We provide compliance evaluations and resolutions for medical facilities to ensure that all computer and email systems meet or exceed legal minimum requirements as defined by the Health Insurance Portability and Accountability Act of 1996, more commonly referred to as HIPAA. If your computer systems are not currently HIPAA-compliant, we will help you navigate the process to become so. Please contact us for further information regarding validation.

Please see the U.S. Department of Health & Human Services website’s pages regarding HIPAA for more details on the legislation.

HIPAA compliance can mean the difference between staying in business and having to shut down as a result of hefty fines. There are various tiers of penalty severity when it comes to HIPAA and email.
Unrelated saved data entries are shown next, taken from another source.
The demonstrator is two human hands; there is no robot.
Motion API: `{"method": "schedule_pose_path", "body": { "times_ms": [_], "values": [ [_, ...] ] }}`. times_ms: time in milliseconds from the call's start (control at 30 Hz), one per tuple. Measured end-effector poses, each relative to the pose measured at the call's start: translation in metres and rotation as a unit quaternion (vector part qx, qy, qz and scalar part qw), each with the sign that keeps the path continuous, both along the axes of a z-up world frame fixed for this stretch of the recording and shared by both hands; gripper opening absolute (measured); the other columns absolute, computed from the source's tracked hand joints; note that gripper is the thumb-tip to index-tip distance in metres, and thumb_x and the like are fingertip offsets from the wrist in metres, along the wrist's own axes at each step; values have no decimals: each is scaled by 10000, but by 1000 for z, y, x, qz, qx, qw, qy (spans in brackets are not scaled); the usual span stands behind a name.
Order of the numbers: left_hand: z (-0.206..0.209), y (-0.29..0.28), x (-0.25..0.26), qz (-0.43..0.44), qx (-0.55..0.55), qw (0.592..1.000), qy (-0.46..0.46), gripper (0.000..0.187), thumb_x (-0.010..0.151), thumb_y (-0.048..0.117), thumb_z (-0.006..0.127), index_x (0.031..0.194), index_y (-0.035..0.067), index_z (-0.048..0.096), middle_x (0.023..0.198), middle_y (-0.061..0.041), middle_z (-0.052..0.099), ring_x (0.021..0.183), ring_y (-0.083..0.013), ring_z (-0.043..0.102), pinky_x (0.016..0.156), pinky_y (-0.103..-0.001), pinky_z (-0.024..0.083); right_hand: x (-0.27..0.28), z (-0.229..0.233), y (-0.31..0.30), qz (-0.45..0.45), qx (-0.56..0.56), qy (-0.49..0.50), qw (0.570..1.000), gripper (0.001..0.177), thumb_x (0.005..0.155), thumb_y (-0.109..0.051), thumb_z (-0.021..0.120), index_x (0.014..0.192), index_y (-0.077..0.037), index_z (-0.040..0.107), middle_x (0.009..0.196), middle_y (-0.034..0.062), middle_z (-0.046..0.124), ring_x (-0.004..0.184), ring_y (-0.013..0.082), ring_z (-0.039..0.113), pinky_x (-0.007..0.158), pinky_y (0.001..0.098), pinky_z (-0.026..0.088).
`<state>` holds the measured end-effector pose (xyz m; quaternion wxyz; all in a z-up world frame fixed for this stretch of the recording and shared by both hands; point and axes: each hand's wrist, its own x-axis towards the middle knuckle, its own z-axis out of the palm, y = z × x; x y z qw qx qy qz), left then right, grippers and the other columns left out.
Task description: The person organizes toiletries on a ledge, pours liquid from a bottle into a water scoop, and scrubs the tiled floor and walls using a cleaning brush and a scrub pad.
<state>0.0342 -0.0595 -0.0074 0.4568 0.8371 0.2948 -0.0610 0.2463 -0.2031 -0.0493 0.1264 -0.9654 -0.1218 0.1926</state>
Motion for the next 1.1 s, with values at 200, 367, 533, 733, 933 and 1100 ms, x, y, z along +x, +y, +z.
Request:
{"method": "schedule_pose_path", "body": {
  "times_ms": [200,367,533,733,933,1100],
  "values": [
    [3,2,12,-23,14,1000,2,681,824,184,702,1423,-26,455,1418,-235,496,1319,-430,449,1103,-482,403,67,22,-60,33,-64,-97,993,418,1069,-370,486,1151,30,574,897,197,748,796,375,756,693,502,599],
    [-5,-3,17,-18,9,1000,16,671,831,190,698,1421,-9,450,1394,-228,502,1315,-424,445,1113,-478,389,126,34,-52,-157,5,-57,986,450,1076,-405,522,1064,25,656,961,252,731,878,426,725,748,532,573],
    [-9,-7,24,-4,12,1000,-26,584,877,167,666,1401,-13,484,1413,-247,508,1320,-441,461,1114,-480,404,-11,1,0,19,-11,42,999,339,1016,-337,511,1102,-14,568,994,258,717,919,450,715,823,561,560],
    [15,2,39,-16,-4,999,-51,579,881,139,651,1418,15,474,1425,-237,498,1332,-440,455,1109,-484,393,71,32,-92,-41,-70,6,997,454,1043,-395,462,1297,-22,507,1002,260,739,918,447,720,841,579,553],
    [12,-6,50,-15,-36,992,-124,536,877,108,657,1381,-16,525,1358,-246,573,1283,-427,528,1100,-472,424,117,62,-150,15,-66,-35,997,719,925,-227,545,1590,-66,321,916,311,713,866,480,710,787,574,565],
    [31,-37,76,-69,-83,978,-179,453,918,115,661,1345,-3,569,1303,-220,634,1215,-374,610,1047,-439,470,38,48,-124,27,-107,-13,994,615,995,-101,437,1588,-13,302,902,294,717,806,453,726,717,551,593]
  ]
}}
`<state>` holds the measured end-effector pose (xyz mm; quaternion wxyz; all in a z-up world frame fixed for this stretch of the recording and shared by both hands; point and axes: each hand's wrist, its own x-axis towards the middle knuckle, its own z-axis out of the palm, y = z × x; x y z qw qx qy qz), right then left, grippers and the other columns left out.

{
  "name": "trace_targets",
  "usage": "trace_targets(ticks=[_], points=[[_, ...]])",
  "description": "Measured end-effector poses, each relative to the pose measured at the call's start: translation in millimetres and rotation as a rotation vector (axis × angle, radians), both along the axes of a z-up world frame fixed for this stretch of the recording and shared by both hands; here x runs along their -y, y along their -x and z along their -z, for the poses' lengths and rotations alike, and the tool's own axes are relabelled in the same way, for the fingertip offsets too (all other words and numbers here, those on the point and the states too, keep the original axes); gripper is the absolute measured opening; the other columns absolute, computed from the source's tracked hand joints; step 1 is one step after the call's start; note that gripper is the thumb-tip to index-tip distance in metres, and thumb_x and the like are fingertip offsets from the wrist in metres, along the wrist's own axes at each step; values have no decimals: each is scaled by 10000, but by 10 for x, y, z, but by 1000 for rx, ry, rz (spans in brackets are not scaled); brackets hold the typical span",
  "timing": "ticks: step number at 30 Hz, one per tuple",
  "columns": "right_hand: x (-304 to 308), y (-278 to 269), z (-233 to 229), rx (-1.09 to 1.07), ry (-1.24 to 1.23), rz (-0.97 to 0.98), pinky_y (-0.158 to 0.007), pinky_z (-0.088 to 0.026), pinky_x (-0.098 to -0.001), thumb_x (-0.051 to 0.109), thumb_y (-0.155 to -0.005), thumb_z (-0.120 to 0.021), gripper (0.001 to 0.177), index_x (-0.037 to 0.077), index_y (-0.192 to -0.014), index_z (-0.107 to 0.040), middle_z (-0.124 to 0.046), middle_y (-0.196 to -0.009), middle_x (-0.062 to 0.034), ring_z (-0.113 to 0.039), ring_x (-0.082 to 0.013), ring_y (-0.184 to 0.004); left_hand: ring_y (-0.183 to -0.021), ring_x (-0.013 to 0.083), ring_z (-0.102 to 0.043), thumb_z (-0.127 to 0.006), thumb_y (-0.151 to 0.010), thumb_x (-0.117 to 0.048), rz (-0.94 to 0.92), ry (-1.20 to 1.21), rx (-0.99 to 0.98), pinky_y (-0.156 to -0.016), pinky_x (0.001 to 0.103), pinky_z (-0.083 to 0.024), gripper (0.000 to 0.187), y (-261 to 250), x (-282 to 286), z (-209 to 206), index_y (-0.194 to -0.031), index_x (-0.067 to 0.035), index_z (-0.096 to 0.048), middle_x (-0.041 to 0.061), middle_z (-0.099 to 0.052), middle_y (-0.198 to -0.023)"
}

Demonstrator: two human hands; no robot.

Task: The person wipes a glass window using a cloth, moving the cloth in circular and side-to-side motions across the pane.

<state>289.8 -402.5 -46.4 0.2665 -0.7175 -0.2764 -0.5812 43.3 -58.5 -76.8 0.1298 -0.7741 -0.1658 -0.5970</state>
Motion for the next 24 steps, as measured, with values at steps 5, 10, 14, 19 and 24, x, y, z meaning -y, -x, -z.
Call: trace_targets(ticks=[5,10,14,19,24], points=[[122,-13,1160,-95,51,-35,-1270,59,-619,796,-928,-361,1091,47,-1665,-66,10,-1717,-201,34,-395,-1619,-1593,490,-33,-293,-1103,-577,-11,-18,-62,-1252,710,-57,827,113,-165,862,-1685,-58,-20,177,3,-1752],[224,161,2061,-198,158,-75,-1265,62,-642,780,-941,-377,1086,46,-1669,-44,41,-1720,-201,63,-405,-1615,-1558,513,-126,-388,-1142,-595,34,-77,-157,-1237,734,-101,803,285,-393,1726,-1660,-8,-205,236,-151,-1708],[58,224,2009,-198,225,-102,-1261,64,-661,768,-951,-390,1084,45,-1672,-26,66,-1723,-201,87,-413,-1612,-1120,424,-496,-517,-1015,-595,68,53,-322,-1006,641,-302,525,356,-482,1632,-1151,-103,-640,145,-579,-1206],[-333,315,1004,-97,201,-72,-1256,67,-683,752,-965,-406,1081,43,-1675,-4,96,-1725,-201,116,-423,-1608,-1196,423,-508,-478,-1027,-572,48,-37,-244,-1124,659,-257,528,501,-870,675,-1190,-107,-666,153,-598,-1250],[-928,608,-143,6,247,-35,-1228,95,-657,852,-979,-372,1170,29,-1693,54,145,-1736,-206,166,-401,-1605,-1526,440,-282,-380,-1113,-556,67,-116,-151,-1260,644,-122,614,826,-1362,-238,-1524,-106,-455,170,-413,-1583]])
The UC Davis Health System outlines the basics of non-compliance penalties thusly:

 

42USC1320d-5 General penalty for failure to comply with requirements and standards

 

(a) General penalty

 

(1) In general
Except as provided in subsection (b), the Secretary shall impose on any person who violates a provision of this part a penalty of not more than $100 for each such violation, except that the total amount imposed on the person for all violations of an identical requirement or prohibition during a calendar year may not exceed $25,000.
* * *

42USC1320d-6 Wrongful disclosure of individually identifiable health information

 

(a) Offense

 

A person who knowingly and in violation of this part-

(1) uses or causes to be used a unique health identifier;
(2) obtains individually identifiable health information relating to an individual; or
(3) discloses individually identifiable health information to another person,
shall be punished as provided in subsection (b).

 

(b) Penalties

 

A person described in subsection (a) shall-

(1) be fined not more than $50,000, imprisoned not more than 1 year, or both;
(2) if the offense is committed under false pretenses, be fined not more than $100,000, imprisoned not more than 5 years, or both;
(3) if the offense is committed with intent to sell, transfer, or use individually identifiable health information for commercial advantage, personal gain, or malicious harm, be fined not more than $250,000, imprisoned not more than 10 years, or both.